The medium-term outlook envisages a decrease in acquisitions of new rolling stock and a shift in the demand from multi-purpose cars to specialized cars are expected. The car-building enterprises capable of offering a product with improved technical and economic parameters will have an advantage in these market conditions.
New generation cars engaged more actively for coal shipments
Coal loadings decreased by -0.8% in 2019 from the previous year amidst a sharp decline in export prices. A number of countries of the European Union have actively reduced their use of coal for power generation in line with their climate policy, turning to liquefied natural gas instead, as an alternative option. This process caused a decrease in coal demand in some national markets, which reduced the competitiveness of this resource.
World coal prices in 2019 surpassed their peak values observed in 2018 standing at $70 and $50 per tonne for the eastern (FOB East) and western (FOB Riga) directions, respectively. This reduced the margin of coal companies to minimum values and raised the share of railcars in the export price structure. In these conditions, railway operators are staking more on the efficiency of their fleet, which brought along with it a predominance of new generation gondola cars in the sales pattern over rolling stock mounted on 18-100 bogies (Figure 1).
Figure 1. Sales of gondola cars in Russia, thousand units, according to Rynok Podvizhnogo Sostava (Rolling Stock Market) journal
Coal shipments on the network continued to grow in 2019 despite a sharp decline in car loadings, which reflects a further increase in the average length of transportation distance as freight flows are becoming reoriented to the east. However, the area was not fully prepared to handle such volumes due to infrastructure restrictions, which led to longer turnaround times of gondola cars, slowed down the traffic, and contributed to a larger surplus of the fleet.

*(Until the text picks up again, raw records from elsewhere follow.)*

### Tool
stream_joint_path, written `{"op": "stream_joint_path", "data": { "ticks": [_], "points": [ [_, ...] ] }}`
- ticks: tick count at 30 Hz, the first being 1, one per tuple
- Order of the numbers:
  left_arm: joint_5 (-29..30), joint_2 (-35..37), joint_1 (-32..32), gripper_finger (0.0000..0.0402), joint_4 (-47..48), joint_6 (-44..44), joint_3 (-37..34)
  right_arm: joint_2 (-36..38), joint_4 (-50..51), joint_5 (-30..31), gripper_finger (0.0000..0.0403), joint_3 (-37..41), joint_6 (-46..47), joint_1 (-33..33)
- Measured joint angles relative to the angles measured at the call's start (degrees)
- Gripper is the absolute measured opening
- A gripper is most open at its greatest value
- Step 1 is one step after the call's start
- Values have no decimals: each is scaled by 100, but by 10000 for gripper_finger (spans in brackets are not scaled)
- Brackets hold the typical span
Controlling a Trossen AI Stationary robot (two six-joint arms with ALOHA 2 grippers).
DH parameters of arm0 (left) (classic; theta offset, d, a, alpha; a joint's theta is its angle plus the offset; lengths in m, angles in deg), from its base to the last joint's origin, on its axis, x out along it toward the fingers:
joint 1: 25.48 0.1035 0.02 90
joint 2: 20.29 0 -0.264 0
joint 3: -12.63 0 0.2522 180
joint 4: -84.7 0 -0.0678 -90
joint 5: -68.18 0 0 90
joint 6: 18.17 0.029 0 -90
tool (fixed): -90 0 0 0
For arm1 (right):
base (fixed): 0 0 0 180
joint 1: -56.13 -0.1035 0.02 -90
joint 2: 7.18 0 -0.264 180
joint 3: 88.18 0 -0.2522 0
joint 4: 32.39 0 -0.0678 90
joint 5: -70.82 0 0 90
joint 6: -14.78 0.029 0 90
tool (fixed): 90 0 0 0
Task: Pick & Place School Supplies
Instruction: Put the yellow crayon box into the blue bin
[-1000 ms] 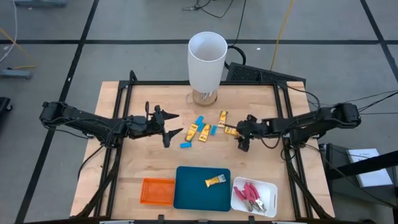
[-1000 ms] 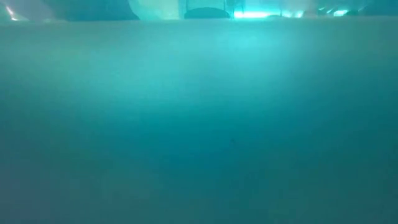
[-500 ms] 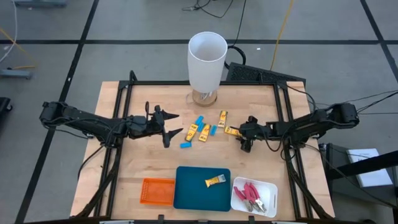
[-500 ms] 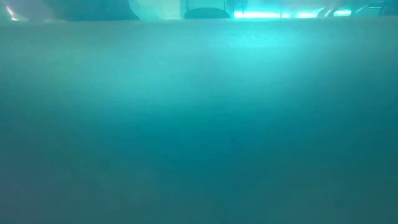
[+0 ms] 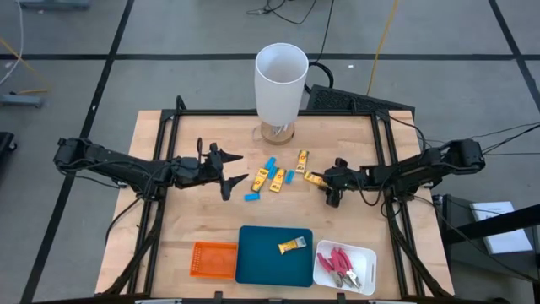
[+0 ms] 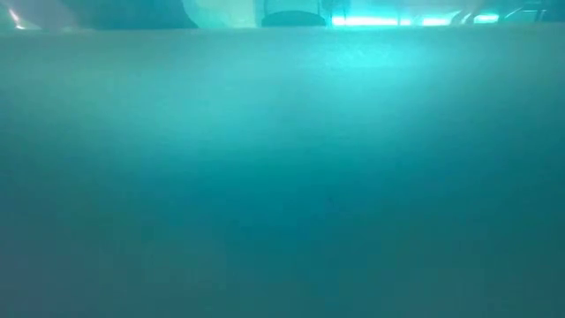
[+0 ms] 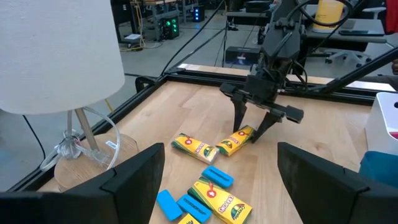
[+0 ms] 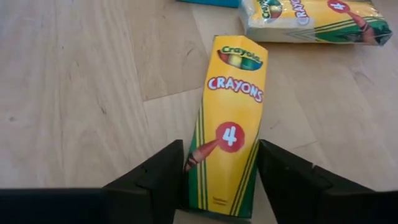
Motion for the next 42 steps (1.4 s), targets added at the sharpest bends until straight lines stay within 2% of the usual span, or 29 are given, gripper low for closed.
{"op": "stream_joint_path", "data": {
  "ticks": [8,14,24,30,35,39,42],
  "points": [
    [0,0,0,310,0,-9,0,-1,11,0,155,0,-4,0],
    [2,0,0,310,0,-9,0,-8,-146,11,153,7,-16,0],
    [2,0,-1,310,0,-7,2,-10,-990,-25,152,15,-175,-12],
    [2,0,0,310,2,-2,2,-10,-1674,-850,154,15,-113,-13],
    [2,0,0,310,2,-2,2,-6,-2644,-1586,154,13,36,-244],
    [2,0,0,310,2,0,2,-6,-3332,-1662,154,-53,42,-685],
    [2,0,0,310,2,0,2,-4,-3165,-1652,155,-397,40,-1050]
  ]
}}
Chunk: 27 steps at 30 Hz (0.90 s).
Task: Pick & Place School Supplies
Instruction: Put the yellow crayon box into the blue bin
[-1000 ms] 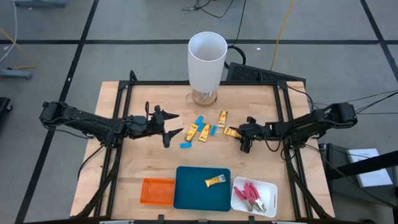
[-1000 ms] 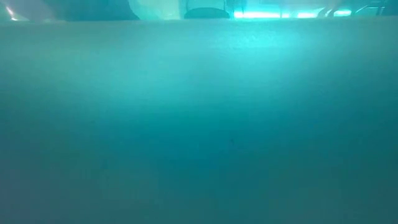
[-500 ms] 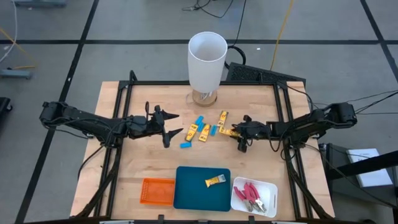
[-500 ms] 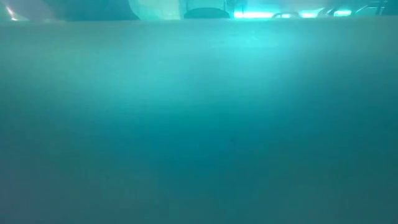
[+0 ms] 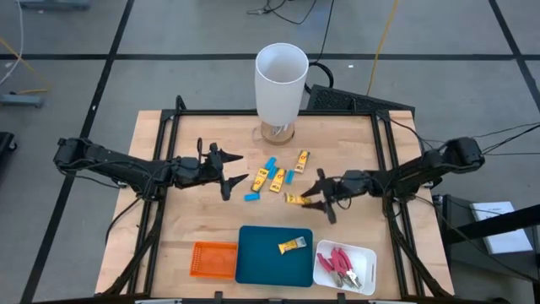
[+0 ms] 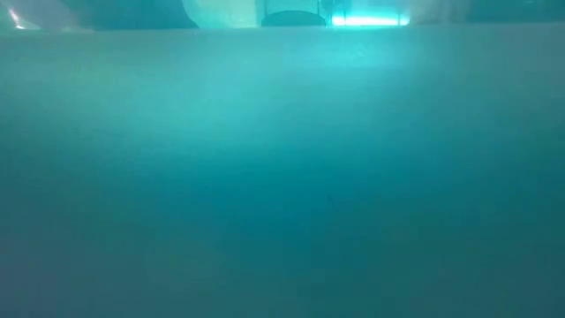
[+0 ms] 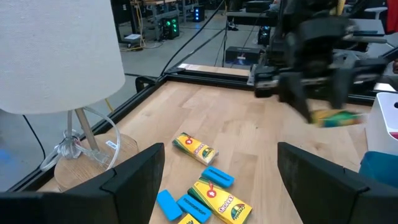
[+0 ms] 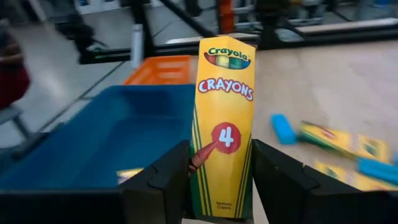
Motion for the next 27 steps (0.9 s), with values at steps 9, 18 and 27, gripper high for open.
{"op": "stream_joint_path", "data": {
  "ticks": [9,18,27],
  "points": [
    [0,-2,0,310,0,-5,0,-1,1906,694,155,-1475,-512,-927],
    [0,-2,-2,310,0,-94,0,-963,1838,745,155,-2128,-444,-1525],
    [0,-2,-2,310,0,-118,0,-2235,1955,304,155,-2924,-441,-1859]
  ]
}}
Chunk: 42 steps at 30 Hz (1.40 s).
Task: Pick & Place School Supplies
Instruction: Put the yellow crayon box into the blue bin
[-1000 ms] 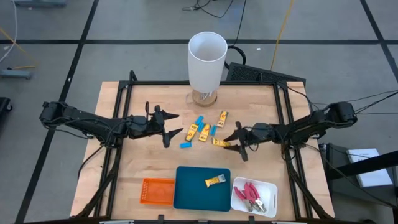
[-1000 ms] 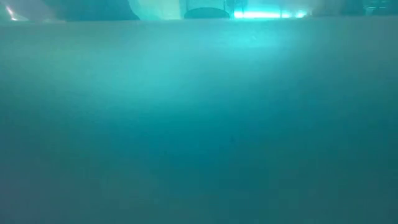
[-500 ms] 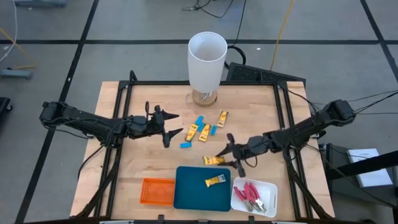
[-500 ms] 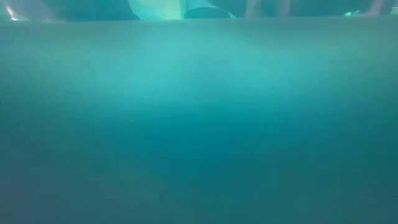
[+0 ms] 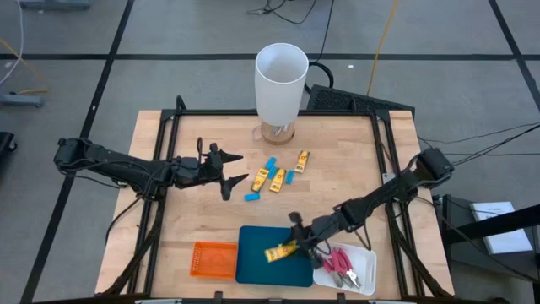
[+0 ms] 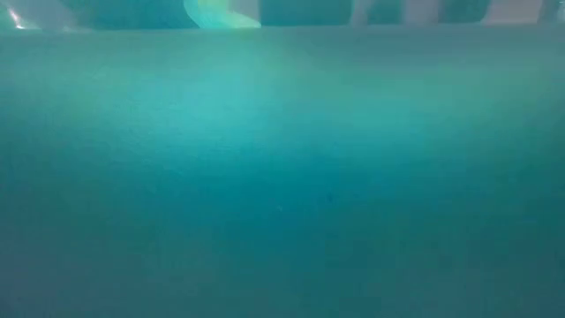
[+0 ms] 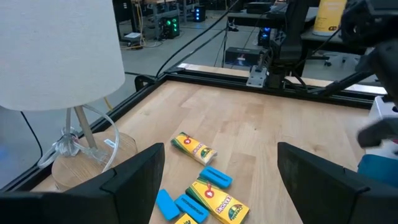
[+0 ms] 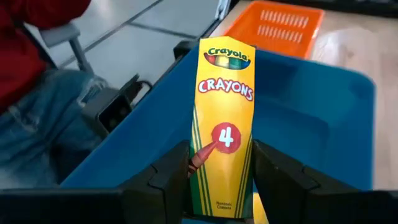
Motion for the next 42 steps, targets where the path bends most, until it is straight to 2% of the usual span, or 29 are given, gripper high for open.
{"op": "stream_joint_path", "data": {
  "ticks": [20,33,39,42],
  "points": [
    [0,0,1,310,35,-30,0,-186,117,-29,159,-30,255,-33],
    [0,0,1,310,33,-45,0,-171,125,-13,242,-30,274,-32],
    [0,0,0,310,33,-117,0,402,850,36,244,-28,252,141],
    [0,0,0,310,32,-133,0,864,1409,434,237,-28,250,309]
  ]
}}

In December 2019, the average turnover of cars on the RZD network increased to 16.7 days, i.e. grew by 7.7% compared to the same period of 2018. While the beginning of the year saw a reasonable fleet surplus at a level of 2%, which was necessary to handle exports during the peak demand periods, closer to the end of 2019, the surplus of gondola cars exceeded this reference value by 10-15 thousand units, according to estimates by United Wagon Company. The oversaturation of the network with gondola cars, in its turn, drew down their rent prices.
Grain: exporters waiting for global prices to rise
Grain loadings decreased by as much as 20% as compared to last year. Such a major decrease was triggered by low global prices of grain, which prompted domestic farmers to postpone the shipment of cereals until the market conditions improve. Grain exports fell by 27%. Egypt, the largest importer of Russian grain, reduced the amount of wheat purchased from Russia by 36%, while increasing the volume of cheaper grain purchased from Ukraine and Romania. Shipments of Russian grain to Iran (-10%), Israel (-9%), Turkey (-30%) and Bangladesh (-71%) also decreased. However, car loadings to Azerbaijan soared by +72% and to China they were up 28%. An important trend in the Russian grain sector, likely to produce a significant impact on the market, was the consolidation of trading assets, infrastructure and operators’ grain assets within the VTB Group. As noted by market experts, the emergence of the financial group in the grain sector has already intensified competition among ports and terminals, which can decrease the shipment costs of domestic grain render the latter more attractive for international customers.
Fertilizers reoriented towards domestic market
Russian manufacturers of mineral fertilizers are reorienting their products to the domestic market, where their shipments increased by 6%. Exports remained at the level of last year. This reorientation to domestic consumers is associated with the development of Russian agriculture. The government’s International Cooperation and Exports national project envisages to make exports of agricultural products grow to $45 billion by 2024. According to estimates by Andrey Guryev, President of the Russian Association of Mineral Fertilizers, the consumption of mineral fertilizers in 2019 in Russia increased by 14.5% to 9.5 million t, with the growth to continue by 5–10 percentage points in 2020. Cargo base is likely to increase further thanks to investment projects of Russian producers of mineral fertilizers aiming to raise the production of fertilizers by way of launching new plants.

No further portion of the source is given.